Une préoccupation que l’on retrouve dans les paroles de ses chansons. Des compositions où le message est très important. « Je ne veux pas être seulement un chanteur qui chante. Je veux également être utile à la société. Le thème que je choisis doit être bien perçu et éducatif ». Des messages qui peuvent parfois étonner, à l’instar de l’une de ses dernières compositions, une chanson hommage aux militaires béninois. Explications : « Bien avant la Conférence nationale (qui aurait pu faire basculer le Bénin dans la guerre civile, ndlr) tout le monde avait peur des militaires. Ce sont des fous mais qui respectent leur chef hiérarchique. Pendant la Conférence, les gens ne mangeaient plus et moi je ne dormais plus. », explique l’artiste.

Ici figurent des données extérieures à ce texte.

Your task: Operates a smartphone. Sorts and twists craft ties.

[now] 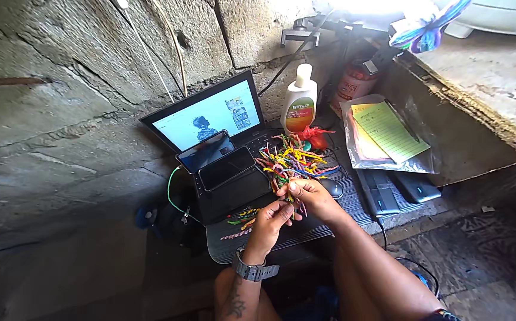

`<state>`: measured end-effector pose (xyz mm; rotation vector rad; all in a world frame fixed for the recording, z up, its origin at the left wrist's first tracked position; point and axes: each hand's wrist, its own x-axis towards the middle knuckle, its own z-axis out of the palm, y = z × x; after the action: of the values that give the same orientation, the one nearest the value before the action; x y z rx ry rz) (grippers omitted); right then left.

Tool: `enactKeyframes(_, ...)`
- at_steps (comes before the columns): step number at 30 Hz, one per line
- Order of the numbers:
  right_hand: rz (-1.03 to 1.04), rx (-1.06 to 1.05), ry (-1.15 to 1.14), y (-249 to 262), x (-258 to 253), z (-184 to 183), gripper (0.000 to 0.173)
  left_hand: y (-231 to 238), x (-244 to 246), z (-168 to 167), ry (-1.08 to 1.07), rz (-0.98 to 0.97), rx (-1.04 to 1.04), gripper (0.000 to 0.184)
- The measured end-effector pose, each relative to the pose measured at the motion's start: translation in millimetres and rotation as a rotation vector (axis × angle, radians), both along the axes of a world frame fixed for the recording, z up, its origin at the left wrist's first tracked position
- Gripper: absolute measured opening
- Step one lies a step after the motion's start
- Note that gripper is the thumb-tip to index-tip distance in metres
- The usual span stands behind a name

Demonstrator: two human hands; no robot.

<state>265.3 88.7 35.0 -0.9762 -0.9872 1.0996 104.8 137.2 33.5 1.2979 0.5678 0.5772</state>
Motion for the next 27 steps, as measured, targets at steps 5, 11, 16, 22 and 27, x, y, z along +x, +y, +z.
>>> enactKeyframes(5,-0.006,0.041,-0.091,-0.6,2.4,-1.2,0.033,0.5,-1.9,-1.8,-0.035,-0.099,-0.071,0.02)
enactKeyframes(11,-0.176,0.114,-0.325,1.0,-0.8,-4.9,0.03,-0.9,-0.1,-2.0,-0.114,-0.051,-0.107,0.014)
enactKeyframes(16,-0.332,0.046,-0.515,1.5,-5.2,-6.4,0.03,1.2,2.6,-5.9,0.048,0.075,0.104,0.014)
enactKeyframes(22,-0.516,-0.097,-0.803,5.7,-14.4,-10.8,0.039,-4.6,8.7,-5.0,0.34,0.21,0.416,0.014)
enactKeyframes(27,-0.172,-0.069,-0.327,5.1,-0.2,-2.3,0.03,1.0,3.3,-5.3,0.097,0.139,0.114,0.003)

Selon lui, c’est le respect des conclusions de cette dernière par le président béninois actuel, Mathieu Kérékou, ancien chef de la junte militaire qui avait pris le pouvoir en 1972, qui a permis au Bénin de prendre un nouveau départ. « Pour cela, j’ai estimé qu’il fallait leur dédier une chanson », conclut-il.

A l’écoute de ses racines

Une chanson qui retrace également l’histoire du Bénin et qui aura permis à beaucoup d’enfants d’en apprendre un peu plus sur leur pays. Des jeunes que Sagbohan Danialou souhaite, par-dessus tout, fiers de leurs racines. « Il est difficile d’imposer sa culture à d’autres peuples. Mais artistiquement parlant, si nous perdons nos racines, c’est un crime. Je dis souvent aux jeunes Béninois qu’il y a de nombreux styles musicaux chez nous. On retrouve, par exemple, dans les rites Vaudou beaucoup de musique et de percussions. Je n’aime pas les acculturés, ceux qui ne peuvent même pas parler leur langue maternelle notamment le fon. Je leur dis (aux jeunes artistes, ndlr) de faire de la recherche – quand c’est le cas, ils commencent avec leur musique mais avec le succès, ils l’abandonnent – mais ils recherchent la facilité. Ils veulent chanter ! ».

L’authenticité est en définitive une marque de fabrique chez le musicien béninois. De confession musulmane, Sagbohan Danialou croit aussi aux valeurs de la religion de ses ancêtres. Un authentique qui répond : « Je ne fais pas de bilan », quand on lui en demande un. Et qui poursuit avec sagesse : « La vieillesse, c’est le temps que l’on a devant soi. Je suis heureux de voir certains jeunes emboîter mes pas. Je ne suis pas encore satisfait du travail que j’ai accompli. Je veux aller plus loin et faire mieux. Je suis un perfectionniste. Néanmoins, je suis heureux de la vie que je mène. Il faut vivre en ayant soin de laisser derrière soi une trace sinon l’histoire n’existerait pas. » Pour l’instant, Sagbohan Danialou est bien présent dans nos têtes, mais surtout dans nos piles de disques.